Lead Consultant, Data Scientist: [Redacted], Berlin, Germany
August 2018 — Present

[Employer redacted for safety reasons].

Emily is a Lead Consultant and Data Scientist. In her role, she advises clients in a variety of technology development efforts in the data science space. These efforts can include: designing effective data platforms to empower faster data analytics and data science, data research and exploration, and implementing agile workflows and continuous delivery for machine learning applications. Emily’s unique experience in technology transition means she is well-suited for both advisory and delivery roles in the data science space. Some of her accomplishments with [Redacted] include:

  • Designing and building a location analytics platform for land use analysis;
  • Designing workshops for teaching continuous delivery and agile development methodologies in a data science space;
  • Training project and product managers on effective ways to utilize data and data scientists on cross-functional teams.

Senior Data Scientist: Simple, Portland, USA
September 2016 — May 2017

Simple Financial Technical Corporation is a personal finance company acting as a technology-first organization. The core product is a consumer checking account with an app-first design. The company offered web, iOS, Android, and mobile-web apps to allow customers to manage finances, interact with support, and plan budgets. The company operated no physical branches.

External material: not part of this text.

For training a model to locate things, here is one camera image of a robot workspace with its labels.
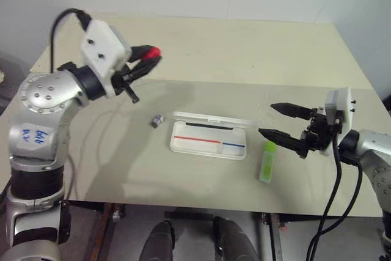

Emily worked as Senior Data Scientist, where she analyzed customer behavior, including app usage spending/saving behavior, customer satisfaction, and fraud detection and mitigation. Additionally, she served as mentor for six other data scientists with varying levels of experience and skills. Key accomplishments include:

  • Building a generalized genetic algorithm framework for optimizing risk models;
  • Implementing and maintaining a knowledge repository for insight documentation;
  • Developing and implementing an improved fraud-detection model with rapid deployment needs;
  • Designing experiments to quantify customer behavior and assess feature feasibility.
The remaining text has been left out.